Pusateri, based in Dallas, has known and worked with Sharp for the past 18 years. Sharp served as President of Texas Apartment Association (TAA) in 1998-99 and the Austin Apartment Association (AAA) in 1990.
Sharp, 52, currently is Vice President of Asset Management for Actus Lend Lease, a firm that specializes in providing housing to military families.
"I've been extremely impressed with his tenacity and his faith in the people of NAA to do the right thing," Pusateri said. "He works tirelessly, and often anonymously, on many committees. He's one of the key people who have helped lead NAA out of [tough times] to its current high level of success today."

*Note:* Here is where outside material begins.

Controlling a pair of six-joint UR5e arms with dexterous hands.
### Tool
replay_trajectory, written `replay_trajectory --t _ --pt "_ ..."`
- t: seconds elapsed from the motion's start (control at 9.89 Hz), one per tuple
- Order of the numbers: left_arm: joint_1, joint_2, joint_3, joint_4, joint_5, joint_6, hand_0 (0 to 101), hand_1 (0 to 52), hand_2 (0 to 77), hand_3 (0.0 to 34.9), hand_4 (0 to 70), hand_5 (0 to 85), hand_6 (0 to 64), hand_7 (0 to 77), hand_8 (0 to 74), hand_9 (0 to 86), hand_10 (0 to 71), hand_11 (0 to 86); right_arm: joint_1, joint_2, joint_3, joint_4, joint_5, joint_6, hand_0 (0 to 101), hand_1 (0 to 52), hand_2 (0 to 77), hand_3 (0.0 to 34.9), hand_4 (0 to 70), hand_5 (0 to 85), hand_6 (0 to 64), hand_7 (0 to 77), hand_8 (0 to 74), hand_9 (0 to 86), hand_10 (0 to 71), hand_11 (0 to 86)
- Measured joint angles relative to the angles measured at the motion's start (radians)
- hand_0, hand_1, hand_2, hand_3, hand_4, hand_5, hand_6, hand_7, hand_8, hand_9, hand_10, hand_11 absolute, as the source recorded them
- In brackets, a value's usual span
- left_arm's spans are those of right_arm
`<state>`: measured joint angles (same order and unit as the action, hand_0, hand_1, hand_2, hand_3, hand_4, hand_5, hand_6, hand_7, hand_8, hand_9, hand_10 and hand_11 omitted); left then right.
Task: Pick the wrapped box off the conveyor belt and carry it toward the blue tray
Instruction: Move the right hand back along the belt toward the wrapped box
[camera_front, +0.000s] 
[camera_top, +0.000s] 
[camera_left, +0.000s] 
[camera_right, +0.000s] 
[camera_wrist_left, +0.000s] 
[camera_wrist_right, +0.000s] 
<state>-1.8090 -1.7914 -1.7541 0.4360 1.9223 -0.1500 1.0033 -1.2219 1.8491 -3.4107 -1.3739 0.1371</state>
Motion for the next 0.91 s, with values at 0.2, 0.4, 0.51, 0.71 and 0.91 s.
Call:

That success is evident in several of Sharp's greatest roles as a volunteer leader within NAA. He was instrumental in helping to create the NAA Lease Program and was a National Apartment Association Education Institute (NAAEI) board member in its inaugural year, 2005.
"The Education Institute is positioned to deliver exactly what our industry needs in terms of promoting the apartment industry as a career path, for hiring and training and for promoting our industry as a whole," said Sharp, pointing to the more than $3 million in investments made by industry members. "It is rewarding to see the major companies that are investing in the Institute."
One of the originators of content for NAA's Certified Apartment Property Supervisor (CAPS) designation program, Sharp is one of the industry's leading advocates for education.
He also served as a Certified Apartment Manager (CAM) instructor for one of the first CAM courses offered in Texas, when that NAA designation program was presented in Austin in 1976. His peers in Austin recognized him as Professional Designate of the Year in 1991 and 1995. Accelerating the development of the Education Institute is at the forefront of Sharp's 2006 list of goals.
He will also help welcome nearly 20,000 members from the California Apartment Association who will join NAA officially on Jan. 1, 2006, easily pushing NAA membership to an all-time high.
"We are very excited about having the California Apartment Association come onboard and help us continue to fill in the map of a national association," Sharp said. "With about 1.2 million units coming in, the challenge will be integrating them into our system, under one leadership, and making it work. And, with such a great influx of new members, I am excited about working with them because they bring in a new large pool of talent."
Sharp will also aim to continue to expand membership throughout the country.
"As for growth in other parts of the country, it is important that we don't just grow for growth's sake, but that we bring in quality growth with affiliates who can provide a high level of quality services," he said. "One way to reach that will be to create an NAA task force that loom at setting some minimum operating standards for affiliates to abide by."
NAA Past President Jim Hepfner, CAPS, President, Hepfner, Smith, Airhart and Day, said, "[Sharp] is always the first person you think of in our industry whenever you think of Austin."
Hepfner said Sharp will effectively manage the big events scheduled for 2006. "He is so good at keeping his priorities in order," Hepfner said. "The development of the NAA Education Institute and NAA bringing in California are big changes that he can handle."
The Perfect Opportunity to Lead
Sharp said he is looking forward to giving people the opportunity to show what they are capable of and how they perform. In terms of association management style, Sharp said, "When you are working with volunteers, you take whatever they give you gratefully. When I look at what we have done at NAA in terms of volunteer efforts--legislative advocacy, for example--it gives me a warm feeling."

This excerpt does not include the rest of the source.